Directions for this task: If a line in the following entries contains the string "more", it counts toward the total; report only that total.

(Entries supplied)

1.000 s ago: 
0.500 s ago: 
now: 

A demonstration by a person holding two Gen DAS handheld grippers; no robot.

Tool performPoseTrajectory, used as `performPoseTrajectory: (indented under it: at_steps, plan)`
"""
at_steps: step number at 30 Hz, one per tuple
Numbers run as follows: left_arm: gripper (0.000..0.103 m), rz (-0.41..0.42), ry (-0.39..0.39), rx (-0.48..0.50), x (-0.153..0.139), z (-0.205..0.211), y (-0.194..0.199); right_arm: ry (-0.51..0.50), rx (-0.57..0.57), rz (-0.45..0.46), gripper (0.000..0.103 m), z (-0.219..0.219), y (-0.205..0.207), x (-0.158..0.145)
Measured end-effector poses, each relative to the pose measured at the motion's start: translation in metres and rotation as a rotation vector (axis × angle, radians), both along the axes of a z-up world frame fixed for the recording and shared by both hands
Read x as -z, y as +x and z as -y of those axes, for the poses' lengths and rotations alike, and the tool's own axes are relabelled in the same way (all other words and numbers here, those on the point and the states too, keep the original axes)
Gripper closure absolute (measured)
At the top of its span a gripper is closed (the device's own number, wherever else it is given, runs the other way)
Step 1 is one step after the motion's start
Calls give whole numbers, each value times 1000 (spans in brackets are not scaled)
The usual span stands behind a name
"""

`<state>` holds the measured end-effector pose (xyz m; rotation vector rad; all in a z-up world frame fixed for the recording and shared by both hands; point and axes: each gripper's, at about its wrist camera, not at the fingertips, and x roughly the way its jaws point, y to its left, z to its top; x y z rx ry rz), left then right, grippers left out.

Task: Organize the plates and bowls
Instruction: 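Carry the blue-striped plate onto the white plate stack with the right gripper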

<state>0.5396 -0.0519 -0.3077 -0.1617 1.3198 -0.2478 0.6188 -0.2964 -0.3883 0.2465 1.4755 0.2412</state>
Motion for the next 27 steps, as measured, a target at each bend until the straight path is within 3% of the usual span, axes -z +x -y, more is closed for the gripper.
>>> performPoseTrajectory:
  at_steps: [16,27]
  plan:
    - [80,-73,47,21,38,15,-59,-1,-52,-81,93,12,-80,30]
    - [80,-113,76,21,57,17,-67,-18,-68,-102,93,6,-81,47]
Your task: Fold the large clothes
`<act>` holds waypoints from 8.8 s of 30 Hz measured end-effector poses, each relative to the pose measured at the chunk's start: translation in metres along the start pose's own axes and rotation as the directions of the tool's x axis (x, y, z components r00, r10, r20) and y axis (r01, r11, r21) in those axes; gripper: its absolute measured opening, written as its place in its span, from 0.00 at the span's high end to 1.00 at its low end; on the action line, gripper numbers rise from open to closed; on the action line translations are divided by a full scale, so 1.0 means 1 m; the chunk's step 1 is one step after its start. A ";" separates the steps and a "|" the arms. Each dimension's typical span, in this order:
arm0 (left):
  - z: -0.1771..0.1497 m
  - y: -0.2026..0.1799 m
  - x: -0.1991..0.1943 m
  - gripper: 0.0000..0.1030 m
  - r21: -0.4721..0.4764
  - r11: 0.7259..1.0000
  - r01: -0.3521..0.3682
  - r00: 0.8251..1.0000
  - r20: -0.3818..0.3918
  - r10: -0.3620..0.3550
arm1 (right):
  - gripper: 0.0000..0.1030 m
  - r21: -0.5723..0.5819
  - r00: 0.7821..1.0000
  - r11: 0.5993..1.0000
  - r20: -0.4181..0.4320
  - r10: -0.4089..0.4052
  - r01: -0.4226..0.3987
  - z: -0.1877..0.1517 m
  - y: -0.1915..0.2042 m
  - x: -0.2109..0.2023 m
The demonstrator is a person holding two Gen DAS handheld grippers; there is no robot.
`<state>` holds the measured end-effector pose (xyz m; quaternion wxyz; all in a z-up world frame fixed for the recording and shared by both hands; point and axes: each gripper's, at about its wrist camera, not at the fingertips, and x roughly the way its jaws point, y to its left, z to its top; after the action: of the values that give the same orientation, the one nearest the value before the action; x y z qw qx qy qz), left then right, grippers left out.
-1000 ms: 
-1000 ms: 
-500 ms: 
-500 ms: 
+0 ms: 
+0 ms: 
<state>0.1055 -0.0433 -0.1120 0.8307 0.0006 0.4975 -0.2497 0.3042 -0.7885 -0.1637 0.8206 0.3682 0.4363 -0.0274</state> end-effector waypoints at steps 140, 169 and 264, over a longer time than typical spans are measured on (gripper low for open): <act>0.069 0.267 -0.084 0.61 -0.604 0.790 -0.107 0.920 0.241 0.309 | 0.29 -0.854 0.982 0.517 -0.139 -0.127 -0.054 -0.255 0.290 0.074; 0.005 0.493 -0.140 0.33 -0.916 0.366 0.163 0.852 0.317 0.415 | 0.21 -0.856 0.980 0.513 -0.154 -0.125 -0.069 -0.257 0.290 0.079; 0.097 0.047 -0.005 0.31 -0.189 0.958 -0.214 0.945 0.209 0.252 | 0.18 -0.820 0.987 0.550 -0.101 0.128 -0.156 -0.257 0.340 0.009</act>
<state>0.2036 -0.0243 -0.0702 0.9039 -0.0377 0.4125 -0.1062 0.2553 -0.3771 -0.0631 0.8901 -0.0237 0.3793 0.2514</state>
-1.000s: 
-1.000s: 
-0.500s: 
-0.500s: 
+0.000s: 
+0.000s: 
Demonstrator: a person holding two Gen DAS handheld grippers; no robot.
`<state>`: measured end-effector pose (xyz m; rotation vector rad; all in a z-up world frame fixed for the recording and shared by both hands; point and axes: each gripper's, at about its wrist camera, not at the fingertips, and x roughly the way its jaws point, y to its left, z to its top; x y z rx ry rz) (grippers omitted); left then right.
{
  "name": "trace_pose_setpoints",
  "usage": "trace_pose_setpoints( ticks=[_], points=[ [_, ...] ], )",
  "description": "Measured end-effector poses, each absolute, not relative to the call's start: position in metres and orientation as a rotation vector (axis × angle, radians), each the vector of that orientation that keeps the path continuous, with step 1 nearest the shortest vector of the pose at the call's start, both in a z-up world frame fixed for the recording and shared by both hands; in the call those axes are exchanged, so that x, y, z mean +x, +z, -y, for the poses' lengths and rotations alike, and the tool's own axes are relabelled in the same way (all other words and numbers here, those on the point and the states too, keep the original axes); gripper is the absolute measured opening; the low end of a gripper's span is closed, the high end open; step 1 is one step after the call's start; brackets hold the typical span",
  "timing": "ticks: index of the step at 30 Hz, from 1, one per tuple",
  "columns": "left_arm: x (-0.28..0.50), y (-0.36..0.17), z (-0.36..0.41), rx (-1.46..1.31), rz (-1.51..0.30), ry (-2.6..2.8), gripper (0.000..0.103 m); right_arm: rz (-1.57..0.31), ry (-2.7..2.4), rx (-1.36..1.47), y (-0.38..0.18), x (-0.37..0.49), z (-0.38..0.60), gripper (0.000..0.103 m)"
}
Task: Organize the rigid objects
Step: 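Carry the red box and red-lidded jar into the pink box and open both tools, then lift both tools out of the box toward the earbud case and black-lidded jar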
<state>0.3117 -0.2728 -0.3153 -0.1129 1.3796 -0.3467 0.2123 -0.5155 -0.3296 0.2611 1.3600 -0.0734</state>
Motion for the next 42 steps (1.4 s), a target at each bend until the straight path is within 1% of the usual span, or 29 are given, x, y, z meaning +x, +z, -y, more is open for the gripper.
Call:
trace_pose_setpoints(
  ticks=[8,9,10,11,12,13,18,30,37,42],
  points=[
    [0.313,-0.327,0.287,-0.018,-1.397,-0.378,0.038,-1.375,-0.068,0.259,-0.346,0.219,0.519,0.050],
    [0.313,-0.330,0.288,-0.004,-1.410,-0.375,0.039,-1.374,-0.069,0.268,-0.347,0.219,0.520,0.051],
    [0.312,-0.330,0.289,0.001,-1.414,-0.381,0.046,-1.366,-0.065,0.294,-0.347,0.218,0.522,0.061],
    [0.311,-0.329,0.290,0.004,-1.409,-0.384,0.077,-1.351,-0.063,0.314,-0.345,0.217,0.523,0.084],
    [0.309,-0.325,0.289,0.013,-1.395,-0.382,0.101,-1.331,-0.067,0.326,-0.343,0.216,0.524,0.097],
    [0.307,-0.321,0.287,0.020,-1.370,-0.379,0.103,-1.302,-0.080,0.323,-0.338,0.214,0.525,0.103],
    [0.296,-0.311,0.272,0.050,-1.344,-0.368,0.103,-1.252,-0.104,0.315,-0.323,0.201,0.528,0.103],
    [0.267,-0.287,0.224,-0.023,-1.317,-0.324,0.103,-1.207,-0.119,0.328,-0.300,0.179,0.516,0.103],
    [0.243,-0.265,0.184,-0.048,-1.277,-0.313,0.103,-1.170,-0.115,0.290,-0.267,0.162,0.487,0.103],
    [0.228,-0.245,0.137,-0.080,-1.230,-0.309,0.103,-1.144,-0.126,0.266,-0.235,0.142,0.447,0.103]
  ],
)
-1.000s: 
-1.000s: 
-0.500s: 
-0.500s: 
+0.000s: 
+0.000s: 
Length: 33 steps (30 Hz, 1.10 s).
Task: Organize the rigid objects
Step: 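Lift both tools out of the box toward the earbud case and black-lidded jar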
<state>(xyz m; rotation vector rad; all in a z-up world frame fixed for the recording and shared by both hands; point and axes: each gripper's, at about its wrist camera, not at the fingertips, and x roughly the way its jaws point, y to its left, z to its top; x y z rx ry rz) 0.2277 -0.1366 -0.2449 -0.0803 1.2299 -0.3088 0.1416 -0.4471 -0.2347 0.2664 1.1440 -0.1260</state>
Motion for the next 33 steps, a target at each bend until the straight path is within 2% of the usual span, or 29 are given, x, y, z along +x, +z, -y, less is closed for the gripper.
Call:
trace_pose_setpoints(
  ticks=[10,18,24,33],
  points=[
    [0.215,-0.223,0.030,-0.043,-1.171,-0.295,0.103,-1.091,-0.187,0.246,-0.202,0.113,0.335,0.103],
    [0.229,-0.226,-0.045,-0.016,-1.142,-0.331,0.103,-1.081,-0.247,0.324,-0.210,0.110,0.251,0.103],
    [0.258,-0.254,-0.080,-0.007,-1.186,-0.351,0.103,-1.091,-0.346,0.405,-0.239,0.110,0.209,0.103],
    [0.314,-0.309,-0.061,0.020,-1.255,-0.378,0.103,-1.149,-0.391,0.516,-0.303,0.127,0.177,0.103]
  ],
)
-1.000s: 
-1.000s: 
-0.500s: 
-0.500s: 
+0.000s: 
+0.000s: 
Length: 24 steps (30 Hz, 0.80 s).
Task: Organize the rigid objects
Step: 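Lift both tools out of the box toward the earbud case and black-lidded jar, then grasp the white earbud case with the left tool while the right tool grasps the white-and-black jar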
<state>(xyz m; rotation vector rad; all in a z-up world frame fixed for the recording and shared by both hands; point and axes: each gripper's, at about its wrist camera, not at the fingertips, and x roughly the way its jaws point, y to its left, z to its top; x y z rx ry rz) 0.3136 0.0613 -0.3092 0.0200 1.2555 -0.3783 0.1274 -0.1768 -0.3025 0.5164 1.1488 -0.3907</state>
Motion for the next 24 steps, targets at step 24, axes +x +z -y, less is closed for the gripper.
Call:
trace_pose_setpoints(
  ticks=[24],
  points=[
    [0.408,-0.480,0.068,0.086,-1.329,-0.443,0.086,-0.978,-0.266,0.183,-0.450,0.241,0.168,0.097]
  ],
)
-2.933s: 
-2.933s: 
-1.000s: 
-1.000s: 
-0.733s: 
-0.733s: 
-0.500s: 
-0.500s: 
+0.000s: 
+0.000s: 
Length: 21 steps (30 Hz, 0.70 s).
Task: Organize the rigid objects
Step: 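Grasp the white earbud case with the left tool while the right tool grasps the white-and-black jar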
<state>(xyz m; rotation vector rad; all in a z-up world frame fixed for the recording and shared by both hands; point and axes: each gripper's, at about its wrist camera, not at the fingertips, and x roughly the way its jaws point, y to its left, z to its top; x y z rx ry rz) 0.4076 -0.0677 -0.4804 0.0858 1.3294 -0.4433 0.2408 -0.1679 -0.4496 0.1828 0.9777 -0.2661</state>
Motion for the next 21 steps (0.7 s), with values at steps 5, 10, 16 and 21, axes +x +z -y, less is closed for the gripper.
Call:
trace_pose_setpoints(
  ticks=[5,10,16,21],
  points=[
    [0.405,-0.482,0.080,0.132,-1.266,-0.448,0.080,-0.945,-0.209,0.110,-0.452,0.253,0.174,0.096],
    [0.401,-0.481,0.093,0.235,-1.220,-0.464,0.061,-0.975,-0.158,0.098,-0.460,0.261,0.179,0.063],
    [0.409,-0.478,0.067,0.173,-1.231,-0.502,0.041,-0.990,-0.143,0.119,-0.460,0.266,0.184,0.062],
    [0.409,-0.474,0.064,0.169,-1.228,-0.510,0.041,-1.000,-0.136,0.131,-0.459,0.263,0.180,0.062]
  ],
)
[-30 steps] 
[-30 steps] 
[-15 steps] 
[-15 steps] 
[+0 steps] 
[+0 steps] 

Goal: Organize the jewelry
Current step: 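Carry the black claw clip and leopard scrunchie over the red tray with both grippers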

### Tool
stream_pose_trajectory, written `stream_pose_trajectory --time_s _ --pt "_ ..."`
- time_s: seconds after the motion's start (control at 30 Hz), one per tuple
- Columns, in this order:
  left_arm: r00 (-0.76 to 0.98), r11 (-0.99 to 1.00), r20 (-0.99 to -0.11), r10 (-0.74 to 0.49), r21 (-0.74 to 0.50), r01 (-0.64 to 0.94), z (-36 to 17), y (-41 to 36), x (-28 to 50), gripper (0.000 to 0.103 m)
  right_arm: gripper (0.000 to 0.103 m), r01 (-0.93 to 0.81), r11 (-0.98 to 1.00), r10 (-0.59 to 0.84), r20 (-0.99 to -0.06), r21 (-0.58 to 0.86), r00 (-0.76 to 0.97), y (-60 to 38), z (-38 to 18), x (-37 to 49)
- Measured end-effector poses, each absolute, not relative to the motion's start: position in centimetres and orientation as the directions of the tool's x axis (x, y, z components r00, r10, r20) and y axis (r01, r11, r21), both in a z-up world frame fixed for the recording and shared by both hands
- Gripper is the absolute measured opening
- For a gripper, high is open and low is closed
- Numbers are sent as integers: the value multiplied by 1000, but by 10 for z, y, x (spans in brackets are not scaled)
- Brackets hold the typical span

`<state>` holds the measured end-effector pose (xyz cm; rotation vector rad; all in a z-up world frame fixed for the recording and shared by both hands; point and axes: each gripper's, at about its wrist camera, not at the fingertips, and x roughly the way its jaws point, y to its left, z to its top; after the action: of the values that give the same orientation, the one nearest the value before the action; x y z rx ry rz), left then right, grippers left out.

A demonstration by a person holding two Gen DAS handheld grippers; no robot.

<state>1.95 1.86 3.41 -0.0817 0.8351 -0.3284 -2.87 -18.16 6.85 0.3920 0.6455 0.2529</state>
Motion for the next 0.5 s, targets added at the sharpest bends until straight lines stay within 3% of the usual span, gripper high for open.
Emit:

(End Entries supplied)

Exercise result: 2